Стахов чуть приподнял голову и осмотрелся. Поверхность острова напоминала ему панцирь огромной черепахи — она была изрезана щелями, заполненными водой. На самом высоком месте торчал ржавый стержень. Это была труба — основание радиомачты, на которой когда-то крепился блок метеоприборов и автоматический радиопередатчик.
Он задумался над тем, почему сняли автомат-«робинзон» с этого острова. Моллюски и морские звезды, которых он увидел на берегу, навели его на мысль, что остров частично затопляется водой. Правда, где-то он читал, что у островов, имеющих небольшие размеры и расположенных далеко от материков, максимальные приливы не превышают одного — полутора метров.
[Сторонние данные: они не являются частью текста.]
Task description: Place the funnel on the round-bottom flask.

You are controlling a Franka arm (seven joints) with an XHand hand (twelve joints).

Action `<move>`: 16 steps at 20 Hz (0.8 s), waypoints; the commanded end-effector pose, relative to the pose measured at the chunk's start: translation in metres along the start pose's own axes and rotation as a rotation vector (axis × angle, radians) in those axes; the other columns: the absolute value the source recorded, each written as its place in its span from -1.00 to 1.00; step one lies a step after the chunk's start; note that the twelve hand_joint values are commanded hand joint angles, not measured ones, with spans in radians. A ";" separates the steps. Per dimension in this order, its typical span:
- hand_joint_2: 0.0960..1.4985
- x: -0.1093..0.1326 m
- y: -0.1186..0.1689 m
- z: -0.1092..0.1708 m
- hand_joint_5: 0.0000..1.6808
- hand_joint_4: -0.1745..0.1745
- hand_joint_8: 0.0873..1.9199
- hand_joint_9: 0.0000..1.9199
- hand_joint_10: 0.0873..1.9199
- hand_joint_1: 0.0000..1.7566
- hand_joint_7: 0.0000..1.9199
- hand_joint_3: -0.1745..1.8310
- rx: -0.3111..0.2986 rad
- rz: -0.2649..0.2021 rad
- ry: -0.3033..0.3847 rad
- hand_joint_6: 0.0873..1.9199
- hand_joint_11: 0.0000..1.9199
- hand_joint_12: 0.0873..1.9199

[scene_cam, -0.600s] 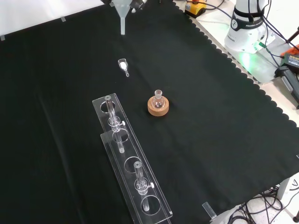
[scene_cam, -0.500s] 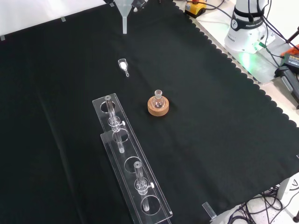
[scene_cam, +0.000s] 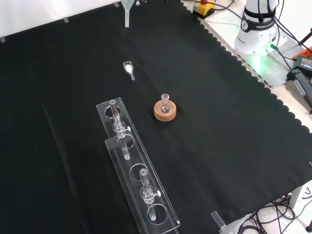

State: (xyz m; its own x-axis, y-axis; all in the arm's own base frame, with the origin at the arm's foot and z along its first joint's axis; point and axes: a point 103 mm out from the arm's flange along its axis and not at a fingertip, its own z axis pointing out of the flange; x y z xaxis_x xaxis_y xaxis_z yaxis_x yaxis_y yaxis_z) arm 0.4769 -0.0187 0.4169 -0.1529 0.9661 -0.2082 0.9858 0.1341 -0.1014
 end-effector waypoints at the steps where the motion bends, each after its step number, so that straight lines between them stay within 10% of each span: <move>1: -0.07 0.004 0.013 0.026 -0.26 -1.00 0.82 0.51 0.67 -0.14 0.07 -0.11 0.127 0.044 -0.079 0.67 0.73 0.30; 16: -0.08 0.070 0.017 0.034 -0.25 -1.00 0.81 0.51 0.66 -0.14 0.08 -0.10 0.267 0.056 -0.105 0.68 0.74 0.30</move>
State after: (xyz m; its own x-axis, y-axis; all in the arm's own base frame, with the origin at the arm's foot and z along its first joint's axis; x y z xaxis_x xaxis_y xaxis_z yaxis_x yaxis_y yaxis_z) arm 0.4899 0.0201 0.3757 -0.1030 0.9515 -0.2898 0.9609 0.0200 -0.2760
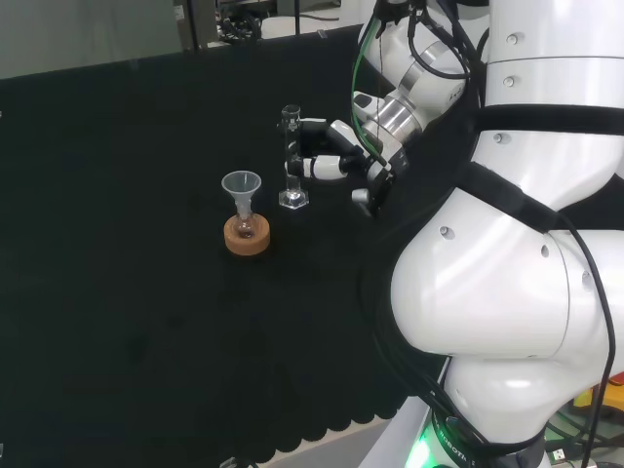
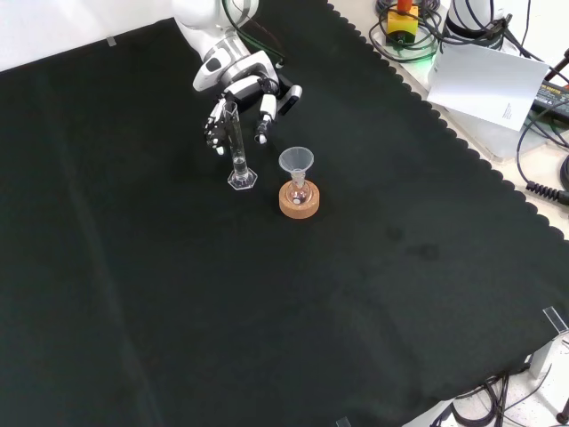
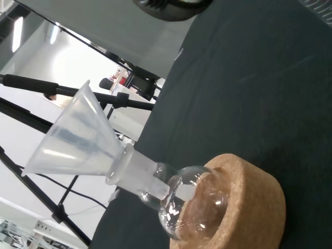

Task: Pick up the graduated cylinder.

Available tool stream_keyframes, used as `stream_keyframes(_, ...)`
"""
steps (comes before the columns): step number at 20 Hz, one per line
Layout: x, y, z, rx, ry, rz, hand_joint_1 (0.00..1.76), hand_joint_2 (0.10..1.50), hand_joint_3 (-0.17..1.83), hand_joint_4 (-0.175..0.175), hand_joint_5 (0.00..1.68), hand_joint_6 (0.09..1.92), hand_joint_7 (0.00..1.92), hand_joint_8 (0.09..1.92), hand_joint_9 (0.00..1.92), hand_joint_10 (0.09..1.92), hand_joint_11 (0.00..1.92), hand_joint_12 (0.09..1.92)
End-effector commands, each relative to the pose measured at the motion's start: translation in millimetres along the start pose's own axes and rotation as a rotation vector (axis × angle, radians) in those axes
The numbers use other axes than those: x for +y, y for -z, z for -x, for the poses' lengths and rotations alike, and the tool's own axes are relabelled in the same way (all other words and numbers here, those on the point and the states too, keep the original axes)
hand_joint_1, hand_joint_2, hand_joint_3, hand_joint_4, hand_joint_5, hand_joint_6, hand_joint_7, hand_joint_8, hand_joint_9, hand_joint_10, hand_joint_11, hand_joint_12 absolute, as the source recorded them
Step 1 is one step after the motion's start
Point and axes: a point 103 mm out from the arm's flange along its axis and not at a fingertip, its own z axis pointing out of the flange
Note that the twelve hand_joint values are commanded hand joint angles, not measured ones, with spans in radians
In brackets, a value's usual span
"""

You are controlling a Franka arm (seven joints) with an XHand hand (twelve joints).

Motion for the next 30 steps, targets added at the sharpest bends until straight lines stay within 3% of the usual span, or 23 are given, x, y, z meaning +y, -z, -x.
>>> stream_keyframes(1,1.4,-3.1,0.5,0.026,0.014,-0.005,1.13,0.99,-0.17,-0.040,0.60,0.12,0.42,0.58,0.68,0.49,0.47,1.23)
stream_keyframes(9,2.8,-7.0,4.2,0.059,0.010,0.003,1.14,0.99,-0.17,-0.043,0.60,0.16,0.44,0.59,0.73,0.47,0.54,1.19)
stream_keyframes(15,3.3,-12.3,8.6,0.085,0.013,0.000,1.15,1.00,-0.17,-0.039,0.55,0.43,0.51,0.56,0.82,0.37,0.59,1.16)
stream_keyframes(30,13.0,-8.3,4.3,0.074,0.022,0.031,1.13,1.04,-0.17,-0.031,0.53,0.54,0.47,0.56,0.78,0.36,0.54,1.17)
Это успокаивало, но ведь прилив мог намного увеличиться во время шторма. «Не случайно же отсюда убрали метеорологическое оборудование», — подумал старший лейтенант.
— Если ветер повернет в сторону острова, волны смахнут нас с этих камней в одно мгновение, — заметил он с усмешкой. — Это уж точно.
— Постараемся быть похитрее волн, — ответил Уваров. — Снимем с самолета тросы управления и привяжемся к железной трубе, что вмурована в камень. Думаю, она может служить надежным якорем…
Он вдруг бросился к воде. Стахов, забыв о боли, приподнялся с каменного ложа и стал смотреть ему вслед. Минут через десять майор вернулся, держа небольшую морскую черепаху.
— Вылезла на берег погреться на солнце. — И вдруг брови его сомкнулись: — Почему встали? Надо обработать рану на лбу. И вообще вам лучше, конечно, немного полежать.
— Не беспокойтесь, товарищ майор, чувствую себя вполне бодро. Да и обстановочка для лежания неподходящая. Я лично люблю болеть с комфортом: чтобы тишина, белые простыни, цветы. Давайте-ка посмотрим, что можно сделать из вашей черепахи, учитывая, что у нас остался керосин в баках и есть зажигалка.
С молчаливого согласия обоих решили особенно не рассчитывать на сравнительно небольшой неприкосновенный запас питания, который находился на борту самолета, а использовать «подножный» корм. Ведь неизвестно, сколько предстояло пробыть на острове.
Сняв один из бачков, имевшихся на самолете, сделали керосинку. Стахов принялся за приготовление супа в оцинкованной жестянке из-под пайка.
Усердно пережевывая несоленое сладковатое черепашье мясо, Уваров рассказывал о своих исследованиях на острове:
— Растительности — никакой. Кое-где в углублениях камней скопилась дождевая вода. Ее, конечно, надо собрать немедленно. Питаться будем крабами, рыбой. Ее можно наловить в запрудах. Ну а вы по возможности будете чинить радиостанцию, не так ли?
Майор встал с камней. Стахов тоже поднялся, стараясь не морщиться от боли.
— Надо укрепить самолет, — сказал Уваров. В его устах эти слова прозвучали так просто, так обыденно, как будто летчики находились на своем аэродроме, а не у черта на куличках, отрезанные от мира…
— Я буду снимать с самолета трос. А вы все-таки немного полежите. Это не просьба, а приказ.
— Слушаюсь, — ответил Стахов. — Только разрешите сначала собрать из щелей в камнях дождевую воду. Это надо сделать засветло.
Стахов не оставил необследованным ни одного камня, ни одной трещины.